= Gary Yia Lee =

Anthropologist and author based in Australia

Gary Yia Lee (born Lee Yia, 1949) is a Hmong anthropologist and author based in Australia. Lee was born in Ban Houei Kouang, Muong Mok, Xieng Khouang, Laos. In 1961, his family was displaced by the civil war and they joined other Hmong refugees in the city of Vientiane. He excelled in a Lao school system run by the French, and had hopes of attending college in France. In 1965, after winning a Colombo Plan scholarship, he traveled to Australia instead to finish high school

Lee confesses that he was taken aback by a country and a schooling system so different from the French model under which he had been previously educated. Sports were emphasized and valued, he says, perhaps even more than academic skill. Nonetheless, upon finishing high school in 1969, Lee enrolled at the University of New South Wales. "I chose social work because every time I came home, there were all these poor, starving refugees with nowhere to go, and no food," said Lee in a 2005 interview. "I thought I might be able to do something for them, but . . . after I did two years of social work, it’s all about . . . case work, working on advising people on how to sort out their personal problems. And I thought, ‘How can I do this in Laos? There are thousands of starving people! I can’t just give advice—and nobody would employ me." As a result, Lee pleaded with his brother-in-law and his uncle Touby Lyfoung to help him stay in Australia to earn a master's degree in community development.

Lee finished his thesis in the fall of 1974, but decided to stay in Australia to participate in his graduation ceremony. In May 1975, officers of the Hmong army and their families were airlifted out of Long Tieng, the main Hmong military base in northern Laos. Thousands of Hmong people, including members of Lee's family, fled to Thailand, most of them were placed in the Ban Vinai Refugee Camp. He was suddenly a man without a country.

While applying for asylum, seeking to get information about his family, and trying to persuade the Australian government to accept Hmong refugees, Lee met William Geddes, an anthropologist teaching at Sydney University. Lee took issue with some of Geddes' observations about the Hmong (Geddes referred to them as the "Miao") in his book "Migrants of the Mountains," but rather than taking umbrage, Geddes encouraged Lee to pursue a Ph.D. in anthropology and write his own study on the Hmong.

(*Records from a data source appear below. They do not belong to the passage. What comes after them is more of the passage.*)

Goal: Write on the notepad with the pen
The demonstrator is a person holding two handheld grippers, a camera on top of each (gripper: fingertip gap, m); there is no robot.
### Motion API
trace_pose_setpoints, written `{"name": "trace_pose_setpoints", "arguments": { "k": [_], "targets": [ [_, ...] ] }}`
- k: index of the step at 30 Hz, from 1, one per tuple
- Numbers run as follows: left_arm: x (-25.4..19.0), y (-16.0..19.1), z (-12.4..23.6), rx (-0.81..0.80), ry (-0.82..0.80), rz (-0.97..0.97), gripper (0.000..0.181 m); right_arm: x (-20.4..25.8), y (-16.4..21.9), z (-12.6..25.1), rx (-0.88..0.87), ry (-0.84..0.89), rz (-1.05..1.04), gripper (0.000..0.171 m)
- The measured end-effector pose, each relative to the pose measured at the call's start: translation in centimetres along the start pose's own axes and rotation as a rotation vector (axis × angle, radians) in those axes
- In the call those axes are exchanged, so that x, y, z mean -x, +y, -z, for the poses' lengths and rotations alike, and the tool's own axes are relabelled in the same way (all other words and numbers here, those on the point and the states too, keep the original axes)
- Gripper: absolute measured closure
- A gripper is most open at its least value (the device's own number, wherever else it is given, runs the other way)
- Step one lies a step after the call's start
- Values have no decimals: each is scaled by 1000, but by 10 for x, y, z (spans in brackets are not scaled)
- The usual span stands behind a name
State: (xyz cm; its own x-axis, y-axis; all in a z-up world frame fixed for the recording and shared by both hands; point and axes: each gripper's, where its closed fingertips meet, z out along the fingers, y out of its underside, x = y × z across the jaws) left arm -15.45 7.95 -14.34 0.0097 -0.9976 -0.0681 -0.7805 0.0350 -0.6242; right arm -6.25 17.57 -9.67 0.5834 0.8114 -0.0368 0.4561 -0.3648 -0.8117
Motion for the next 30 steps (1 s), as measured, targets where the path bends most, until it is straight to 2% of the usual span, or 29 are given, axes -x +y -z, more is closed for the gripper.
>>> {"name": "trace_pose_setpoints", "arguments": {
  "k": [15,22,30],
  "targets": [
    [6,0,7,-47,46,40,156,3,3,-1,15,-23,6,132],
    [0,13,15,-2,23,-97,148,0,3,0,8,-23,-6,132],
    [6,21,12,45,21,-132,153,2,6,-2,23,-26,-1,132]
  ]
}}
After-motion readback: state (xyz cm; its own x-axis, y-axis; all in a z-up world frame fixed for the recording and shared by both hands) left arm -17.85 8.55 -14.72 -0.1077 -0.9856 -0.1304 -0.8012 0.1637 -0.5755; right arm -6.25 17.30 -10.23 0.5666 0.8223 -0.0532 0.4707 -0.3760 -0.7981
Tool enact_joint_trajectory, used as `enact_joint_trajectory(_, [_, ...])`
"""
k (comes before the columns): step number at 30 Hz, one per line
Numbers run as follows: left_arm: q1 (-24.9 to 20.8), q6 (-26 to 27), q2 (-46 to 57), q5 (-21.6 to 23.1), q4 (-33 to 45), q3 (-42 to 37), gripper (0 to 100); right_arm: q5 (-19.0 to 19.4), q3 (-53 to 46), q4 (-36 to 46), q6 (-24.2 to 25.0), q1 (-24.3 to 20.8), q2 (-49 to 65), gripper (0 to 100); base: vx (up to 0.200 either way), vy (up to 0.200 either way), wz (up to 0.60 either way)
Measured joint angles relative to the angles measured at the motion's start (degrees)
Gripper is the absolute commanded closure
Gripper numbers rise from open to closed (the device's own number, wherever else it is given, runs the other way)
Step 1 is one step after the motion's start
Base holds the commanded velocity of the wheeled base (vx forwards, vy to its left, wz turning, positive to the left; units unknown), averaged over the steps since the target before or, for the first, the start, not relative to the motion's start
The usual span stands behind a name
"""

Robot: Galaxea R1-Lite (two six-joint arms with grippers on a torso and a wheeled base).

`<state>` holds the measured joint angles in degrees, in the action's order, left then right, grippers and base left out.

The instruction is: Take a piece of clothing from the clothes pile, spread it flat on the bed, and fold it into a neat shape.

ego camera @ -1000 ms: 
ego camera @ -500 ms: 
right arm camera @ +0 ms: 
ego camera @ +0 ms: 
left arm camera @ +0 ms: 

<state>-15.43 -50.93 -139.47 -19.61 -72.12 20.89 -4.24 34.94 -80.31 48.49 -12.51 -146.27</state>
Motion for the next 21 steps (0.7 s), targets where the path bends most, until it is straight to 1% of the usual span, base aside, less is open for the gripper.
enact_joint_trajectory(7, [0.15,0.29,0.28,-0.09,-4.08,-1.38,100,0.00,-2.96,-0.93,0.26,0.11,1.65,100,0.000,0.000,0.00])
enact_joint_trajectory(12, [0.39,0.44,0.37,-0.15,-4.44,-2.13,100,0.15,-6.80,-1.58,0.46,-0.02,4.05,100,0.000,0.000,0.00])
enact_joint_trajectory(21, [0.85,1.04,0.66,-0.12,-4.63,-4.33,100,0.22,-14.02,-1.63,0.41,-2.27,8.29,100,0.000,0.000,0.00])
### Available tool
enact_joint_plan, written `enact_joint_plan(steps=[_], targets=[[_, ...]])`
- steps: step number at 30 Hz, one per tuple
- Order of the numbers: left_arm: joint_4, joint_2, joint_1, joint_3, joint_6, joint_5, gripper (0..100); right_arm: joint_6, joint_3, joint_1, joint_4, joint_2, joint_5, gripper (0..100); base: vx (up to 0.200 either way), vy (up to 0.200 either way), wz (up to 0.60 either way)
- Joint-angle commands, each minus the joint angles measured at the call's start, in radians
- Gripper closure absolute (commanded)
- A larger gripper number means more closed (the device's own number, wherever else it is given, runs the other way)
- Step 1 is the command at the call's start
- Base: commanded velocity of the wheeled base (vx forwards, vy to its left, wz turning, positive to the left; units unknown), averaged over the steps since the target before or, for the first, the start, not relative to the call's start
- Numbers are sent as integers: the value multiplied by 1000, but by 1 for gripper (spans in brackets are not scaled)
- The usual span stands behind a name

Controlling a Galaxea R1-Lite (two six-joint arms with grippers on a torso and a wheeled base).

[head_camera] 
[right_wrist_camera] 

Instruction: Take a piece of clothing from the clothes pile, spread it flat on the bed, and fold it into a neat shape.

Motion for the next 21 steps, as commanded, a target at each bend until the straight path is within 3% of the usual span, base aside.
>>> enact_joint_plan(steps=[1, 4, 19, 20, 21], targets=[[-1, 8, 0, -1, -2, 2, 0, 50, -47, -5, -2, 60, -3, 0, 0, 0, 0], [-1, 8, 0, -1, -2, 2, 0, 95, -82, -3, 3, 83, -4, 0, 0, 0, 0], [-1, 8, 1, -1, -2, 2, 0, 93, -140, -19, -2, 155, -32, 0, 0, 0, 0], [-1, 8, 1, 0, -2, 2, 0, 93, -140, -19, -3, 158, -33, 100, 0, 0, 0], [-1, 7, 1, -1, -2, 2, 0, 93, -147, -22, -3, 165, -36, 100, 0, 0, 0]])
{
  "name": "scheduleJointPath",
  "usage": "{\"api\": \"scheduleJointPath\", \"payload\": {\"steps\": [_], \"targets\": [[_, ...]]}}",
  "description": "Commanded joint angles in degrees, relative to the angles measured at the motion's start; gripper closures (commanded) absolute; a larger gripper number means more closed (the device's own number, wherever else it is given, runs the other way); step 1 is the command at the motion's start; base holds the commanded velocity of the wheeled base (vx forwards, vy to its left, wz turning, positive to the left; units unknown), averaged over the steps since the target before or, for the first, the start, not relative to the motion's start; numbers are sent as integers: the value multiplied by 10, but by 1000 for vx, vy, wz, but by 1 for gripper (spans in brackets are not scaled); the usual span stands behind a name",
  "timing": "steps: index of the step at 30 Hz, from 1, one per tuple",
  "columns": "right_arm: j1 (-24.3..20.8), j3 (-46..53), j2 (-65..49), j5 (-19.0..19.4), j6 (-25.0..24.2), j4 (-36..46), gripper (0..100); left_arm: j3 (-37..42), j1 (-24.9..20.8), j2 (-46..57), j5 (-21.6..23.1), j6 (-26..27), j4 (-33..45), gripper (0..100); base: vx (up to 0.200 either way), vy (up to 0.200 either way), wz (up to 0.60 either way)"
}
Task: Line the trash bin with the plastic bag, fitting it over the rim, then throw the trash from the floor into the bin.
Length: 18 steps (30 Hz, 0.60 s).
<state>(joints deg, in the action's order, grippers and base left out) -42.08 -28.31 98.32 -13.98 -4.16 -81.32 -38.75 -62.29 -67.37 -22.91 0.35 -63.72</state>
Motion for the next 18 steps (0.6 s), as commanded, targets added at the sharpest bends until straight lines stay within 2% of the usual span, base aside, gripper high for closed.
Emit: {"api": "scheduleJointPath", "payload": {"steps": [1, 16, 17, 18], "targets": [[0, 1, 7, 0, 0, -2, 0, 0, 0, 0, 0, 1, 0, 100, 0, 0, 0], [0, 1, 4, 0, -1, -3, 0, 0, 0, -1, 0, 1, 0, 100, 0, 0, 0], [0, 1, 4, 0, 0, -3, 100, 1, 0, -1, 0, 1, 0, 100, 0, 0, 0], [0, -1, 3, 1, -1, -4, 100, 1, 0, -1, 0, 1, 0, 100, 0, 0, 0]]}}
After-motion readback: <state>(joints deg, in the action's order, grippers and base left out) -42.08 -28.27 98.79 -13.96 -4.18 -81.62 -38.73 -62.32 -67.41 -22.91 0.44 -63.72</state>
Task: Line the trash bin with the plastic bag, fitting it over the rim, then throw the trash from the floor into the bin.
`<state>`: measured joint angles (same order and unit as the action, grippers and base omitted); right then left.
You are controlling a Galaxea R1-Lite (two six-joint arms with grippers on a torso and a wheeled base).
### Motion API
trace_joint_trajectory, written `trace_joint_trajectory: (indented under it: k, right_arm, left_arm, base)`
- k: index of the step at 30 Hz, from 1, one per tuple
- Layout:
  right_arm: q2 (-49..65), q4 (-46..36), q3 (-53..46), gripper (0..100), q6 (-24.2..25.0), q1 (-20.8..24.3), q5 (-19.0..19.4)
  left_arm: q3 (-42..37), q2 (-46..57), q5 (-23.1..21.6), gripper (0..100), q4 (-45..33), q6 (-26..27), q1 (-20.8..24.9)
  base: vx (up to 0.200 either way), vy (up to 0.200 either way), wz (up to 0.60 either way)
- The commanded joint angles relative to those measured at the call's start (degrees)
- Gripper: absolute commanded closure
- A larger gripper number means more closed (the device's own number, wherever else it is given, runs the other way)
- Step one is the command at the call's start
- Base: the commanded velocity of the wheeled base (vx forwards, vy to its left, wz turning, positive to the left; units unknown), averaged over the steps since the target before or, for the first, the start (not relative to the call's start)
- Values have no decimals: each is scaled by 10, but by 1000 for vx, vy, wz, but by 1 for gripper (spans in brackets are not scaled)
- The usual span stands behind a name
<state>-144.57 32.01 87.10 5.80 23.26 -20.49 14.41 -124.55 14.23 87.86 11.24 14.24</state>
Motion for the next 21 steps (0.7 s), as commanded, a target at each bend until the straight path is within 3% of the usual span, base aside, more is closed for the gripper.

Now an Australian citizen, Lee holds degrees in social work and a Ph.D. in social anthropology/community development. His research has included diverse refugee populations, but he is best known for his research and publications about the Hmong diaspora. In December 2007, Lee concluded a one-year term (October 2006 through December 2007) as a visiting scholar at the Center for Hmong Studies at Concordia University, St. Paul. He was the recipient of the Center for Hmong Studies first Eagle Award, given out at each of its biennial International Conferences on Hmong Studies, in recognition of a scholar who has devoted his or her life's work to the study of the Hmong and who has spoken out courageously on difficult, even controversial issues related to the field.

Along with scholarly writing, Lee has also published several works of fiction including the novel, Dust of Life: A True Ban Vinai Love Story. His poetry has appeared in the Paj Ntaub Voice Hmong literary journal.